* WORK TO COMPLETE
What is needed is every line of the material that contains "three".

* EXTRACTED MATERIAL
......
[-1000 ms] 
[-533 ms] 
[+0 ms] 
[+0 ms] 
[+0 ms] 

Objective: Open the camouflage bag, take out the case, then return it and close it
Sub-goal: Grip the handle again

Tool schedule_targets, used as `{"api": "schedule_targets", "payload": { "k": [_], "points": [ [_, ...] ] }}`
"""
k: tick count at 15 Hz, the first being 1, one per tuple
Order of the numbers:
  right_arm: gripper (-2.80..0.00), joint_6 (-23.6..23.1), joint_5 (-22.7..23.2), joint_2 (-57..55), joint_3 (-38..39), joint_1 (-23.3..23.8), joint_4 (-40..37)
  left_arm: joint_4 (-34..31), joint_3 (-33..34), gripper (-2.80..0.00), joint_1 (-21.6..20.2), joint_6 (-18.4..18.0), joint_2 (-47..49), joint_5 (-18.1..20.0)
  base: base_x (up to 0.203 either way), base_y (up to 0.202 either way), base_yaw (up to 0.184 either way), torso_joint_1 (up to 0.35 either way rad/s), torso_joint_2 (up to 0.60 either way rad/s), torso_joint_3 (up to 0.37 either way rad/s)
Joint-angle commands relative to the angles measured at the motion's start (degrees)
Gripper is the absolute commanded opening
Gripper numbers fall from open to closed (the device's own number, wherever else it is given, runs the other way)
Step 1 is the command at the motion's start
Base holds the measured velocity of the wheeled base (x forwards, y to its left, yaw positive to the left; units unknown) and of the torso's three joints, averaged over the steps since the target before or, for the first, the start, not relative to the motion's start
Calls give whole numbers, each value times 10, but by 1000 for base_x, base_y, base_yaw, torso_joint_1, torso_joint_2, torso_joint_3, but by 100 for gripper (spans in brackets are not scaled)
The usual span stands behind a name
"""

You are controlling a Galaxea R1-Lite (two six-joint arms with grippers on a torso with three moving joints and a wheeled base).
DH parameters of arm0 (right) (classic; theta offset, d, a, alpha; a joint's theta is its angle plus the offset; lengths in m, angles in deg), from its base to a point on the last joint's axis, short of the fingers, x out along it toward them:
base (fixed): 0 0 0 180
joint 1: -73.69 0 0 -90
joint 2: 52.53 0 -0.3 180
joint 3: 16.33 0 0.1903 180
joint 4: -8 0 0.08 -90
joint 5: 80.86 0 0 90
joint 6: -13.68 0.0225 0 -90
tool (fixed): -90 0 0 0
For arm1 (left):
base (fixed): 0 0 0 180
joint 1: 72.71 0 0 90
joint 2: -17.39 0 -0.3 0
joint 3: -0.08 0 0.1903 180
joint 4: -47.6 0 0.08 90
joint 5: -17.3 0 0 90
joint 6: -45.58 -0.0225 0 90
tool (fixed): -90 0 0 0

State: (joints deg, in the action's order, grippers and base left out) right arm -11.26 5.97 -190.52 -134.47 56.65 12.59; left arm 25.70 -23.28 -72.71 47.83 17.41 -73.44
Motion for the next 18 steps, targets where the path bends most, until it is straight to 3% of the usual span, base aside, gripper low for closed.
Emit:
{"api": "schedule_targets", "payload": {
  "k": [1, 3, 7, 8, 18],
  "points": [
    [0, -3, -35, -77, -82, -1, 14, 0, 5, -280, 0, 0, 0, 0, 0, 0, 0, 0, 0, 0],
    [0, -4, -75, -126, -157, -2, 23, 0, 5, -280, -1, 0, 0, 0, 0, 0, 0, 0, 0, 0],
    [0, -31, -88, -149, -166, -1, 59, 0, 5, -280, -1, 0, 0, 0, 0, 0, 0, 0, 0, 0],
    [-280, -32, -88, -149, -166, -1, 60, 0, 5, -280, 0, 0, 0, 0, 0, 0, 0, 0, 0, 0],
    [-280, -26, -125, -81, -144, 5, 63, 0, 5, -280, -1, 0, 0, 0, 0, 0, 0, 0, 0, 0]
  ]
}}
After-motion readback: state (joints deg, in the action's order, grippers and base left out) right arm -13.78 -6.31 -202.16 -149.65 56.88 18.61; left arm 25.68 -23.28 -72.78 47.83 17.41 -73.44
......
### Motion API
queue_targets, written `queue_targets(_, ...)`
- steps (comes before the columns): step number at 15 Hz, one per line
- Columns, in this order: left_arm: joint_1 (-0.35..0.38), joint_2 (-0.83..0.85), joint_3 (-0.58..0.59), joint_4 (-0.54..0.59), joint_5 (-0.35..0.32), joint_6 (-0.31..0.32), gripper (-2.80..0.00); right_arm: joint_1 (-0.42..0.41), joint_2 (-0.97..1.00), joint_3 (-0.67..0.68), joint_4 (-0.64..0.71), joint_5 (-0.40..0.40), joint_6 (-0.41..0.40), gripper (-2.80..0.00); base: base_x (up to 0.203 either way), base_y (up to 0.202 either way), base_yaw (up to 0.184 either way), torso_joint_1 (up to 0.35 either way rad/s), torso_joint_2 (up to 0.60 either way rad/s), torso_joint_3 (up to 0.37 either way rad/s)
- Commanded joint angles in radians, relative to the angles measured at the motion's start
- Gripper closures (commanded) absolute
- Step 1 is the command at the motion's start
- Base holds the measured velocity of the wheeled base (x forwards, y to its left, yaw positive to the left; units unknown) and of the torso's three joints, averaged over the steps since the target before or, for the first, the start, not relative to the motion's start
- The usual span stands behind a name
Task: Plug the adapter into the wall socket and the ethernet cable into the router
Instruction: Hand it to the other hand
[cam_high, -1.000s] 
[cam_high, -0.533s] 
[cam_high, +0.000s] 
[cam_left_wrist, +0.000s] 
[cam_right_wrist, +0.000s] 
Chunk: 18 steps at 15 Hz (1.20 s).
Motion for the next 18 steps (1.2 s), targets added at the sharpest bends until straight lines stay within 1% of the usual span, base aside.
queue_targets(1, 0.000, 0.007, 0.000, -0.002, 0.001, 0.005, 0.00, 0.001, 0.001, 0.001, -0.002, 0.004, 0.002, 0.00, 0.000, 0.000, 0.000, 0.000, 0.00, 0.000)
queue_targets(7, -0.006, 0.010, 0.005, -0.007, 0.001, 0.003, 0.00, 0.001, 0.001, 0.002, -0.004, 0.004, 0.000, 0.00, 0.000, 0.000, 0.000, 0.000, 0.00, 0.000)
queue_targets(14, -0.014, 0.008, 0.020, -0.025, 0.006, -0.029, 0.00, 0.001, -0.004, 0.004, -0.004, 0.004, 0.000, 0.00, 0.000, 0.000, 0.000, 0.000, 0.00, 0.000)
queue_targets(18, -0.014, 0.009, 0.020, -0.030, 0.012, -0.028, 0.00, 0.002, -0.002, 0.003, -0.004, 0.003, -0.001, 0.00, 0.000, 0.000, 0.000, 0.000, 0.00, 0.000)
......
* WRITTEN ANSWER
Base holds the measured velocity of the wheeled base (x forwards, y to its left, yaw positive to the left; units unknown) and of the torso's three joints, averaged over the steps since the target before or, for the first, the start, not relative to the motion's start
You are controlling a Galaxea R1-Lite (two six-joint arms with grippers on a torso with three moving joints and a wheeled base).
- Base holds the measured velocity of the wheeled base (x forwards, y to its left, yaw positive to the left; units unknown) and of the torso's three joints, averaged over the steps since the target before or, for the first, the start, not relative to the motion's start

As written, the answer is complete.